A. Field of the Invention
This invention relates generally to systems for telephonic communications with audio message storage and retrieval and, more particularly, to telephonic communications involving repertory or abbreviated call signal generation and abbreviated dialing. The invention further relates to systems based on artificial intelligence techniques, particularly those using knowledge processing, and especially to adaptive or trainable systems that create sets of rules and use parallel distributed processing components.
B. Description of the Related Art
Both rotary and touch-tone dialing rely on telephone numbers to initiate desired telephone connections. Telephone companies use the numbers to route calls, but people now depend on the numbers for all telephone communications. This is somewhat unnatural because people generally select those with whom they would like to talk by name or other convention. Indeed, telephone directories are arranged by name, not number.
Some companies started to develop voice-dialing systems to replace touch-tone dialing. In such systems, telephone users speak the name of an individual or destination into the microphone of a telephone handset to initiate a telephone call. Voice-dialing thus allows connection to be made directly, avoiding the step of looking up names to locate corresponding telephone numbers.
Examples of experimental voice-dialing systems appear in L. R. Rabiner, J. G. Wilpon, and A. E. Rosenburg "A voice-controlled, repertory-dialer system," Bell System Technical Journal, Vol. 59, No. 7 (September, 1980), and U.S. Pat. No. 4,348,550 to Pirz et al. However, such systems are only now beginning to come into commercial use. The longstanding problem has been the limited performance in terms of both accuracy and computational speed and the relatively high cost of the automatic speech recognition systems required to recognize input speech patterns corresponding to names.
Recent advances in speech recognition have improved performance dramatically, particularly for systems that are not trained to a particular speaker that have, until recently, performed much worse than systems trained to particular speakers. In addition, the increasing computational and memory capacity and decreasing cost of computing hardware improve the commercial viability for simpler applications of speech recognition such as voice-dialing.

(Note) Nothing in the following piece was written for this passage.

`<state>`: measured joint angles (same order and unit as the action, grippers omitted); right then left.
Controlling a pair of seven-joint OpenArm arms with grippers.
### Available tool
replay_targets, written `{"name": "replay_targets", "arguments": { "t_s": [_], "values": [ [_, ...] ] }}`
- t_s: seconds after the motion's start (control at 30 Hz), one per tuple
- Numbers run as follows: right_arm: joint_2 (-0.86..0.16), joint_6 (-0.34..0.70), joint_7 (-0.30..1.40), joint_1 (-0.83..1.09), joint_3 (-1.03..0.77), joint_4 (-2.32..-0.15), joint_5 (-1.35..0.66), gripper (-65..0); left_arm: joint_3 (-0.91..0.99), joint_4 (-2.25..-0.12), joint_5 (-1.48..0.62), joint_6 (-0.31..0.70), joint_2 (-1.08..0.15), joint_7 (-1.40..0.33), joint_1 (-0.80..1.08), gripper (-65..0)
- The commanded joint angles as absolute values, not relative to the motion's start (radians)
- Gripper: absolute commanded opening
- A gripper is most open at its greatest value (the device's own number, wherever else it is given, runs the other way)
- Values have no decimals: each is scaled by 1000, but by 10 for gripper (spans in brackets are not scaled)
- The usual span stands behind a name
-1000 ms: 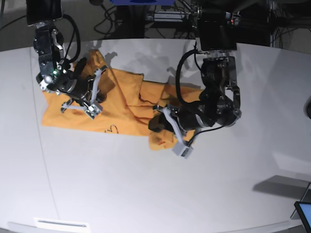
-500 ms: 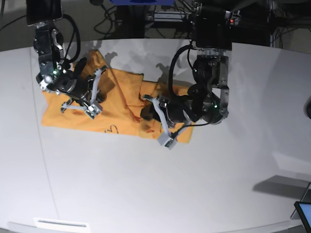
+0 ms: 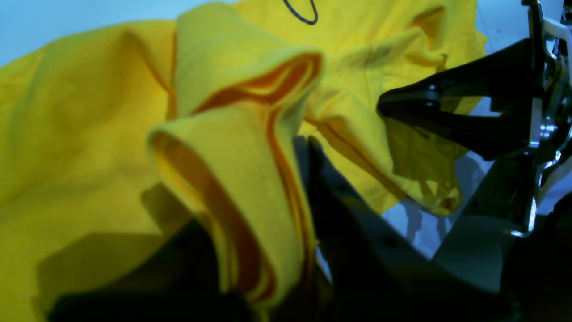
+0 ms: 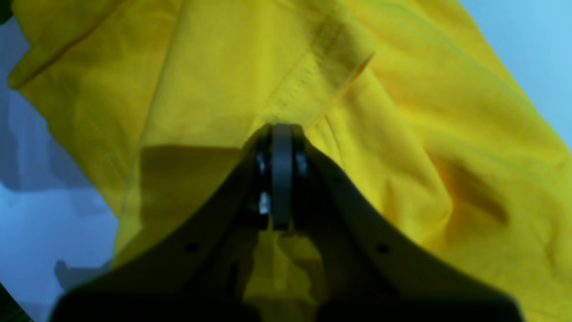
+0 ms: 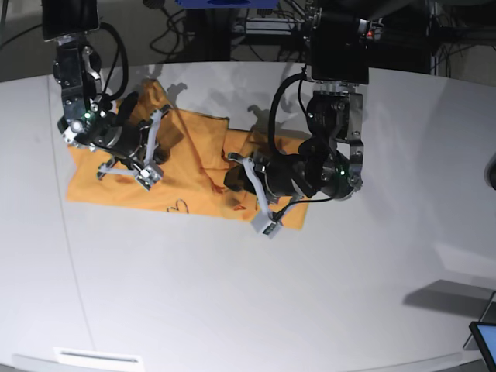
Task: Fold the T-shirt properly
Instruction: 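Lift the hem end with the left gripper and fold it toward the right gripper, then lay the folded hem onto the shirt with the left gripper, pressing it flat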
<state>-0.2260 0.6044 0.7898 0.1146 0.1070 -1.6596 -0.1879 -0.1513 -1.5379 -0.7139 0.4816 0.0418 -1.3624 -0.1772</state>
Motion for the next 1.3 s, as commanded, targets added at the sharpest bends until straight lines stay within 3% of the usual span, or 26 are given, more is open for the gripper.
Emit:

Limitations on the performance of voice-dialing systems, however, still significantly reduce their commercial applicability. Such systems frequently make errors, with the rate of errors increasing with increased vocabulary size and factors such as environmental noise, unusual accents, and the use of foreign or unusual names that are difficult to pronounce consistently. The limited accuracy of recognition performance resulting from these factors restricts the possible range of applications for conventional voice-dialing systems by limiting the vocabulary, environment, user population, and hardware platforms on which the systems can run.

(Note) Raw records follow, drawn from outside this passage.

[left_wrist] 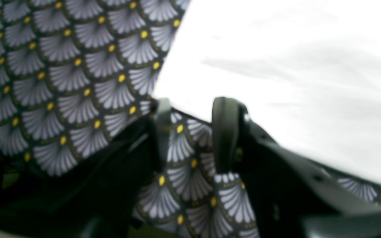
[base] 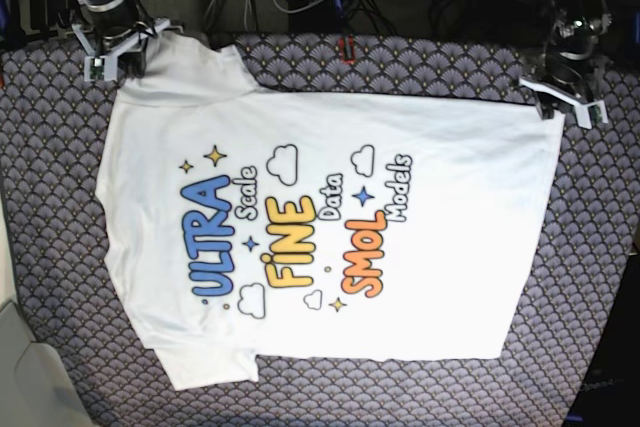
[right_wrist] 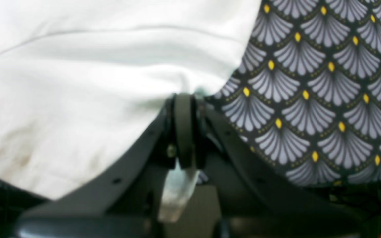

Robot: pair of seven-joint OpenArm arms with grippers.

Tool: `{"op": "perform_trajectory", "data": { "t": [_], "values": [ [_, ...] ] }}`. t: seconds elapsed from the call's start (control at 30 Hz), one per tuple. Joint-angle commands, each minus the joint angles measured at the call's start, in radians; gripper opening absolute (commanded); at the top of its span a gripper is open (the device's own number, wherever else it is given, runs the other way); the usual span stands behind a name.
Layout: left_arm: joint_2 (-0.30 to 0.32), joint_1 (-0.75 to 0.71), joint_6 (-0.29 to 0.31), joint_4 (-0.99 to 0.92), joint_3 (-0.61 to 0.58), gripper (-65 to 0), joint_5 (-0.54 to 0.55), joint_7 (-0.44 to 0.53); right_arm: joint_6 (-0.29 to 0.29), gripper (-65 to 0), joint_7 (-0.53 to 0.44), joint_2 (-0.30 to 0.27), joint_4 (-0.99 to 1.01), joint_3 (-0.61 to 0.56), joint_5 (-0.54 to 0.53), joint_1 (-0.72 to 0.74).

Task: Fold the T-shirt properly
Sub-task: 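Grasp the shirt's shoulder edges with the left and right grippers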

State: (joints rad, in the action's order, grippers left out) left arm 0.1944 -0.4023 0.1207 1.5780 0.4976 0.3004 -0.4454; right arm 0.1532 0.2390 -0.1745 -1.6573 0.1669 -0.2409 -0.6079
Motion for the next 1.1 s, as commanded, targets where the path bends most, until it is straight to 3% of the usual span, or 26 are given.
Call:
{"op": "perform_trajectory", "data": {
  "t": [0.0,0.2,1.07],
  "values": [
    [0.015,0.009,0.0,0.009,0.006,-43.9,0.003,0.023,-0.002,-65.0,0.072,-0.003,0.009,-0.003,0.008,-0.011],
    [0.014,0.019,0.003,0.005,0.079,-44.0,0.003,0.023,-0.002,-65.0,0.072,-0.003,0.009,-0.003,0.008,-0.011],
    [0.009,0.09,0.004,-0.093,0.077,-44.0,0.003,0.023,-0.002,-65.0,0.072,-0.003,0.01,-0.003,0.008,0.003]
  ]
}}
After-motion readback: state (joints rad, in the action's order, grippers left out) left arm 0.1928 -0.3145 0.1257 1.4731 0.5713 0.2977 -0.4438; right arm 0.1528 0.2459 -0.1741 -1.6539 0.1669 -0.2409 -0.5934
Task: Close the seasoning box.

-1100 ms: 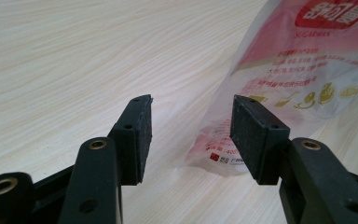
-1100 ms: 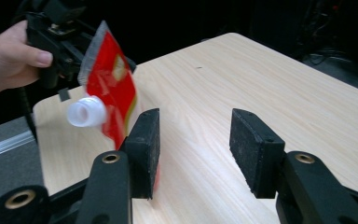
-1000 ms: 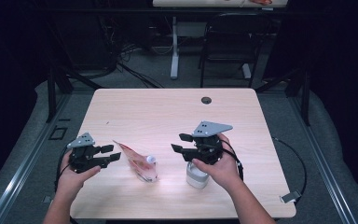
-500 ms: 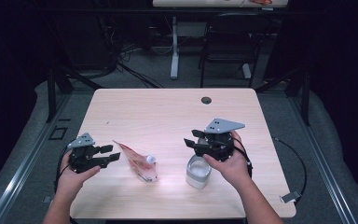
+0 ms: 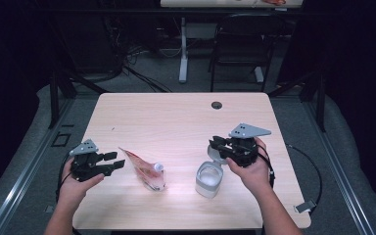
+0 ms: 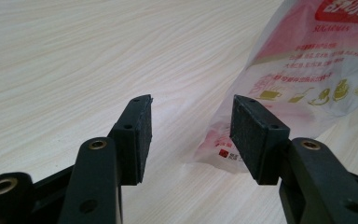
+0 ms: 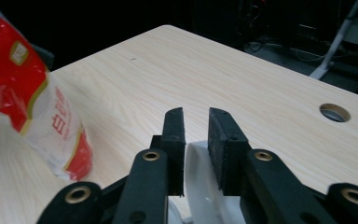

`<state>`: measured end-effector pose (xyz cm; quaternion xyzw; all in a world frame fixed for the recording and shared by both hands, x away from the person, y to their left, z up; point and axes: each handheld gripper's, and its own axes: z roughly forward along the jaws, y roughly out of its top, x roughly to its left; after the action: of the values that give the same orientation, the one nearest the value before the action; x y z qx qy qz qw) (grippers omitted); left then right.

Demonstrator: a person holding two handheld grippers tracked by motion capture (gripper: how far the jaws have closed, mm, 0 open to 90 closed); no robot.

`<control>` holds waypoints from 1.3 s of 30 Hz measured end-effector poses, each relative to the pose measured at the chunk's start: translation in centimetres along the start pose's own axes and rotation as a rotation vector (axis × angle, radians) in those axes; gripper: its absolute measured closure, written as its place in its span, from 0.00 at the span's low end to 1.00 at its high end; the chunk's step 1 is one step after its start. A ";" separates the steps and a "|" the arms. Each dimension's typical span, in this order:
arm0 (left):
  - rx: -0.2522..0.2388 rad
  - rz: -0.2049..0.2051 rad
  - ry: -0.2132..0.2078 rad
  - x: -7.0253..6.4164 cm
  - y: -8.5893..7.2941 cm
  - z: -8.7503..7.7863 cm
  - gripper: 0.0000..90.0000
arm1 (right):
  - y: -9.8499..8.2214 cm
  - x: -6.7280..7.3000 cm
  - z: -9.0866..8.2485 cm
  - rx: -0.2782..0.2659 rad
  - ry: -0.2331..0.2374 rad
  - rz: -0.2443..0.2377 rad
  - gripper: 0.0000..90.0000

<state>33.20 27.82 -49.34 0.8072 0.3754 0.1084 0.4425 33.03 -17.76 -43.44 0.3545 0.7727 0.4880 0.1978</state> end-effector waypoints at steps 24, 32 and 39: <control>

It is therefore desirable to seek techniques that will improve the accuracy and speed of speech recognition performance in voice-dialing systems. A number of alternative techniques have been used in the past. One approach is to ask the user for verification before dialing ("Did you say Anatoly Korsakov?"), and presenting a different name if the user says "No." See, for example, U.S. Pat. No. 5,222,121 to Shirmda. Another approach, disclosed by lida et al. (U.S. Pat. No. 4,864,622), modifies or replaces the voice template used for speech recognition when the template is not performing adequately.